Aim of the exercise:
Line by line, restate the material word for word, omitting any image.

>>>

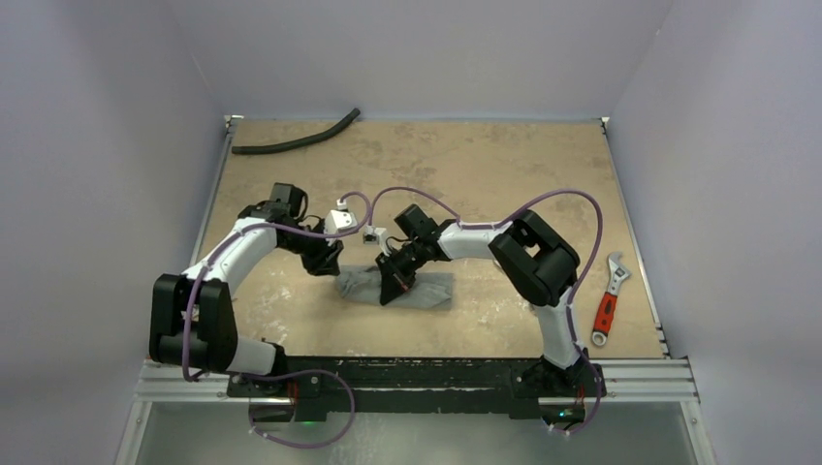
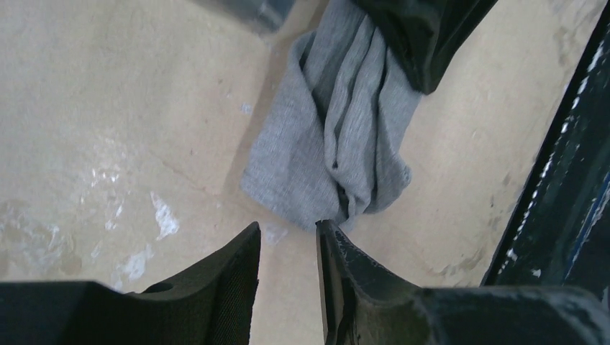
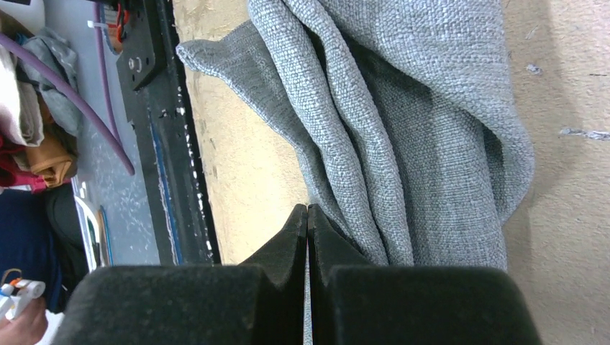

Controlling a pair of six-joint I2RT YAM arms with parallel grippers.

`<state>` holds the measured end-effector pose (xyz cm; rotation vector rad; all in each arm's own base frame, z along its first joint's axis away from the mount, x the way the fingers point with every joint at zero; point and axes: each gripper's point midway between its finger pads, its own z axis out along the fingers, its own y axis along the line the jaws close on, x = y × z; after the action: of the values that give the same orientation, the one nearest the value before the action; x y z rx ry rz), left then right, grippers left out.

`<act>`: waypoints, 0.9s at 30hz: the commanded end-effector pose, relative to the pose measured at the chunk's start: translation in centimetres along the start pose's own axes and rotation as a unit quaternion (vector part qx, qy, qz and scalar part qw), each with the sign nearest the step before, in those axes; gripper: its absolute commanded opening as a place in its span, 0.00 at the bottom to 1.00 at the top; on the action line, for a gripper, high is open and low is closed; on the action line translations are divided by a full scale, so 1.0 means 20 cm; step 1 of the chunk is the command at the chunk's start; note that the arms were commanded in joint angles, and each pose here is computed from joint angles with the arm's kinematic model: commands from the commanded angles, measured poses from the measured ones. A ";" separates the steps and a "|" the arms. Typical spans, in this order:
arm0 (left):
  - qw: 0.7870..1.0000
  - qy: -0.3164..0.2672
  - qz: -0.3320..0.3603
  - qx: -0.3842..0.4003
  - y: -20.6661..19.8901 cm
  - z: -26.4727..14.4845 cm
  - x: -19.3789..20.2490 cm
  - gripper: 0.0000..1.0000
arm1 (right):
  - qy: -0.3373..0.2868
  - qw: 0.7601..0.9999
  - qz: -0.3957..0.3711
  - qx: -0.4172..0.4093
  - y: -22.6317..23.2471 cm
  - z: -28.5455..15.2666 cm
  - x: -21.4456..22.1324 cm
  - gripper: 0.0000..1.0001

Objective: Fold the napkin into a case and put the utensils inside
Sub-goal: Fold the 2/3-rectangle-folded napkin at the center of the board, then stuff the top corner of the smaller-rectangle-folded napkin into the folded napkin.

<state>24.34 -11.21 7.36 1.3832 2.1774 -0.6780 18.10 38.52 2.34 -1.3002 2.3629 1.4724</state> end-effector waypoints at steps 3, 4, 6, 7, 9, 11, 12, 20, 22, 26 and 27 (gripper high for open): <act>0.998 -0.063 -0.009 0.022 -0.05 0.08 -0.21 0.31 | 0.011 1.000 -0.016 0.025 0.02 -0.05 0.00 0.00; 0.998 -0.061 -0.008 0.010 -0.03 0.10 -0.22 0.30 | 0.008 1.000 -0.017 0.023 0.02 -0.05 -0.01 0.00; 0.998 -0.057 -0.005 -0.006 0.01 0.12 -0.22 0.28 | 0.004 1.000 -0.011 0.018 0.04 -0.05 -0.01 0.00; 0.999 -0.050 -0.002 -0.012 0.02 0.13 -0.21 0.28 | 0.002 1.000 -0.006 0.019 0.03 -0.05 -0.01 0.00; 0.999 -0.033 0.001 -0.020 0.02 0.17 -0.18 0.26 | 0.000 1.000 -0.003 0.018 0.03 -0.05 -0.02 0.00; 0.999 -0.025 0.003 -0.022 0.01 0.20 -0.17 0.26 | -0.006 1.000 -0.001 0.016 0.03 -0.04 -0.03 0.00; 0.999 -0.023 0.001 -0.024 0.00 0.22 -0.16 0.26 | -0.010 1.000 -0.001 0.013 0.04 -0.04 -0.03 0.00; 1.000 0.004 -0.002 -0.009 -0.05 0.29 -0.06 0.26 | -0.018 1.000 0.014 -0.011 0.06 -0.01 -0.04 0.00; 1.000 0.008 0.002 -0.001 -0.06 0.30 -0.06 0.26 | -0.018 0.999 0.025 -0.009 0.05 -0.01 -0.03 0.00; 1.000 0.011 0.001 0.012 -0.08 0.31 -0.05 0.27 | -0.030 0.999 0.034 0.008 0.02 -0.01 -0.05 0.00; 1.000 0.012 0.002 0.013 -0.09 0.31 -0.05 0.26 | -0.034 0.999 0.039 0.018 0.01 -0.01 -0.06 0.00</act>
<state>24.38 -15.94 3.46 1.3891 2.2110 -0.6637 18.07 38.70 2.64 -1.2077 2.4105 1.4831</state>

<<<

Output of the task:
Controlling a pair of six-joint I2RT YAM arms with parallel grippers.

`<state>` holds the measured end-effector pose (xyz cm; rotation vector rad; all in each arm's own base frame, z along its first joint's axis away from the mount, x the way the fingers point with every joint at zero; point and axes: each gripper's point midway between its finger pads, its own z axis out along the fingers, its own y axis along the line the jaws close on, x = y × z; after the action: of the values that give the same orientation, the one nearest the value before the action; x y z rx ry rz), left then right, grippers left out.

`<act>`: waypoints, 0.9s at 30hz: the commanded end-effector pose, relative to the pose measured at the chunk's start: translation in centimetres along the start pose's own axes and rotation as a unit quaternion (vector part qx, qy, qz and scalar part qw), each with the sign nearest the step before, in those axes; gripper: its absolute commanded opening as a place in its span, 0.00 at the bottom to 1.00 at the top; on the action line, for a gripper, high is open and low is closed; on the action line translations are divided by a full scale, so 1.0 means 20 cm; step 1 of the chunk is the command at the chunk's start; note that the arms were commanded in joint angles, and each pose here is computed from joint angles with the arm's kinematic model: commands from the commanded angles, measured poses from the measured ones. A ";" separates the steps and a "|" the arms. Typical spans, in this order:
arm0 (left):
  - qw: 0.7870..1.0000
  - qy: -0.3164..0.2672
  - qz: -0.3320..0.3603
  - qx: -0.3842..0.4003
  - y: -20.6661..19.8901 cm
  - z: -26.4727..14.4845 cm
  - x: -19.3789..20.2490 cm
  - gripper: 0.0000..1.0000
arm1 (right):
  - qy: -0.3373..0.2868
  - qw: 0.7601..0.9999
  - qz: -0.3957..0.3711
  - qx: -0.4172..0.4093
  - y: -22.6317..23.2471 cm
  - z: -28.5455..15.2666 cm
  - x: -21.4456..22.1324 cm
  - gripper: 0.0000..1.0001

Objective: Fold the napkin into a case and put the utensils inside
Sub-goal: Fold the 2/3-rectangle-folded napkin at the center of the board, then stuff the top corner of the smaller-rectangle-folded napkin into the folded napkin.

<state>24.34 -11.21 7.36 1.3832 2.1774 -0.6780 18.10 38.52 2.34 -1.3002 2.3629 1.4724</state> end-effector waypoints at steps 3, 4, 6, 7, 9, 11, 12, 20, 22, 26 and 27 (gripper high for open): <act>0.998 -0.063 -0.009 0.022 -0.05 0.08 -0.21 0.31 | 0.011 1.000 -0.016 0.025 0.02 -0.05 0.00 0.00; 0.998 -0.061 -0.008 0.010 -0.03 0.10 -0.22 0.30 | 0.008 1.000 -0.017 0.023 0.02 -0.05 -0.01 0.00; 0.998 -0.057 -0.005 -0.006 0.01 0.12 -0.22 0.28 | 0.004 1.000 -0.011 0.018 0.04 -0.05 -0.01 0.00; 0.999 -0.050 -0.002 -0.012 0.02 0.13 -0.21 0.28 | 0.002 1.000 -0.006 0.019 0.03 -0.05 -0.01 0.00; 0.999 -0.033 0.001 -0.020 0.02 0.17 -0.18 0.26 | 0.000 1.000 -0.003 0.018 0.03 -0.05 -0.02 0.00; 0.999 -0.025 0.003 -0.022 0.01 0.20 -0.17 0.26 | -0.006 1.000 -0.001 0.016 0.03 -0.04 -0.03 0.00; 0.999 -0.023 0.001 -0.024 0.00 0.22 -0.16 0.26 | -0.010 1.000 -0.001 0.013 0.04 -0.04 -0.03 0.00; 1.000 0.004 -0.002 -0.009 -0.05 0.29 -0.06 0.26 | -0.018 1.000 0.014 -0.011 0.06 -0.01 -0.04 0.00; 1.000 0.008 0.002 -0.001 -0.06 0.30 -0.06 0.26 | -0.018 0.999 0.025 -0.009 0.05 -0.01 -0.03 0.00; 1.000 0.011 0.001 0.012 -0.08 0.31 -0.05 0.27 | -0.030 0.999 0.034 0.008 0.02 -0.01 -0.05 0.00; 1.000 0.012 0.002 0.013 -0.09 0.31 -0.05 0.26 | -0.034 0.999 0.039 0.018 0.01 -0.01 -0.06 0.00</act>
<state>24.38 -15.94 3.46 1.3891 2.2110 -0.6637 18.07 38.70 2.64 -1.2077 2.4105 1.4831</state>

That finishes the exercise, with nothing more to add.